Scott Peck, People of the Lie, p. 42-43


never closer than when pruning

One of the most critical times to prune is early in the branch’s history. Failure to prune early will result in a weak root system, which can cause the branches to become a tangled web of foliage unable to produce enough sap to bear fruit. If not pruned, a branch will eventually die a premature death. But if pruned carefully, though, its life span and fruitfulness dramatically increases.

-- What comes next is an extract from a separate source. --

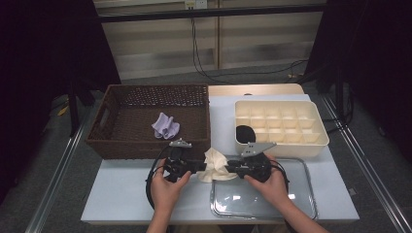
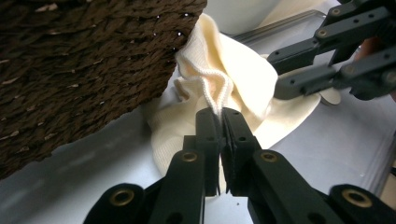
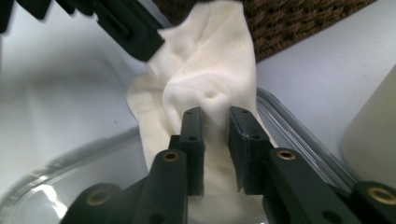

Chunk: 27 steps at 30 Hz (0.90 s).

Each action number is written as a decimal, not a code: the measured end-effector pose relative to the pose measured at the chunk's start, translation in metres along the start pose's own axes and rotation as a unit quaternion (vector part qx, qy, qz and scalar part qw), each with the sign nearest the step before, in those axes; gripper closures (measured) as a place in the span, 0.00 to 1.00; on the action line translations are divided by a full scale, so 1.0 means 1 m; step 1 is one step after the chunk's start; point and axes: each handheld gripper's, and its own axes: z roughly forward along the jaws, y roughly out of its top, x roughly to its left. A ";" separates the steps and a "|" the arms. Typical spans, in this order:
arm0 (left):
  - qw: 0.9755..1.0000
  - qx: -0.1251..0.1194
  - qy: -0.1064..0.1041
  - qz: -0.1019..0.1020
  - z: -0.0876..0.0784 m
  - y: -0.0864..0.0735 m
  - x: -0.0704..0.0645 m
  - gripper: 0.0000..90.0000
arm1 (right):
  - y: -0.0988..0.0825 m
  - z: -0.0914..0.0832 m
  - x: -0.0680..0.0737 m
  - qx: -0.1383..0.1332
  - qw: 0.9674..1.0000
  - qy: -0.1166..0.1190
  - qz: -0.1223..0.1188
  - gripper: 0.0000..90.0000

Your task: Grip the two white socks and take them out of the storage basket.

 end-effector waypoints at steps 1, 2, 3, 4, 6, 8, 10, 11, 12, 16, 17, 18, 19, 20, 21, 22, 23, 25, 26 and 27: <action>1.000 0.000 0.000 0.001 -0.001 0.000 0.000 0.96 | 0.001 -0.001 -0.001 -0.003 1.000 0.001 0.001 0.93; 1.000 -0.004 0.000 0.000 -0.003 0.001 -0.001 0.96 | 0.002 -0.003 -0.001 -0.003 1.000 0.005 0.005 0.95; 1.000 -0.007 0.000 0.002 -0.005 0.001 -0.001 0.96 | 0.002 -0.005 -0.001 -0.006 1.000 0.011 0.009 0.97; 1.000 -0.008 0.000 0.001 -0.008 0.002 -0.002 0.96 | 0.003 -0.006 0.000 -0.007 1.000 0.019 0.014 0.98; 1.000 -0.008 -0.004 0.000 -0.013 0.003 -0.004 0.96 | 0.005 -0.009 0.002 -0.007 0.999 0.028 0.019 1.00; 1.000 -0.004 -0.011 -0.010 -0.016 0.004 -0.004 0.96 | 0.008 -0.012 0.005 -0.009 0.999 0.039 0.029 1.00; 1.000 0.007 -0.019 -0.015 -0.019 0.002 -0.001 0.96 | 0.009 -0.014 0.007 -0.012 0.998 0.053 0.041 1.00; 1.000 0.007 -0.017 -0.021 -0.019 0.001 0.000 0.96 | 0.009 -0.013 0.007 -0.011 0.997 0.062 0.046 1.00; 1.000 0.011 -0.019 -0.020 -0.019 0.000 0.002 0.95 | 0.007 -0.013 0.006 -0.007 0.996 0.067 0.053 1.00; 1.000 0.008 -0.009 -0.024 -0.012 -0.003 0.006 0.87 | 0.003 -0.009 0.003 0.001 0.996 0.066 0.059 1.00; 1.000 0.001 -0.005 -0.021 -0.011 -0.003 0.007 0.83 | 0.001 -0.008 0.001 0.004 0.996 0.060 0.066 1.00; 1.000 -0.006 0.003 -0.018 -0.011 -0.004 0.008 0.77 | -0.001 -0.007 -0.002 0.003 0.996 0.057 0.067 1.00; 1.000 -0.010 0.004 -0.024 -0.010 -0.004 0.009 0.73 | -0.002 -0.007 -0.003 0.003 0.996 0.052 0.072 1.00; 0.999 -0.012 0.006 -0.029 -0.011 -0.004 0.010 0.71 | -0.003 -0.007 -0.005 0.000 0.996 0.046 0.074 1.00; 0.999 -0.020 0.010 -0.028 -0.011 -0.005 0.011 0.68 | -0.004 -0.007 -0.008 -0.001 0.996 0.042 0.078 1.00; 0.999 -0.024 0.012 -0.027 -0.011 -0.006 0.012 0.64 | -0.005 -0.007 -0.010 -0.001 0.996 0.038 0.083 1.00; 0.999 -0.023 0.013 -0.032 -0.010 -0.007 0.012 0.60 | -0.006 -0.008 -0.012 -0.001 0.996 0.036 0.084 1.00; 0.999 -0.022 0.017 -0.031 -0.010 -0.008 0.012 0.63 | -0.007 -0.008 -0.014 -0.001 0.996 0.029 0.085 1.00; 0.999 -0.020 0.017 -0.032 -0.009 -0.009 0.012 0.63 | -0.007 -0.009 -0.015 -0.003 0.996 0.028 0.085 1.00; 0.999 -0.021 0.015 -0.036 -0.009 -0.010 0.012 0.66 | -0.007 -0.010 -0.014 -0.007 0.996 0.030 0.082 1.00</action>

A typical young branch will surface ten to twelve buds that can become clusters of grapes. But early on, it will need to be pruned back to two or three buds, in order to product rich, luscious clusters of grapes. Two or three luscious clusters is preferable to ten or twelve mediocre clusters. Interestingly, the gardener is never closer to the branch than when he is pruning it. Each branch is unique, so each branch needs to be carefully analyzed in order to be pruned most effectively. The gardener scrutinizes each branch, because he knows than an abundant harvest is at stake.

Dann Spader, 4 Chair Discipling, p 118-119.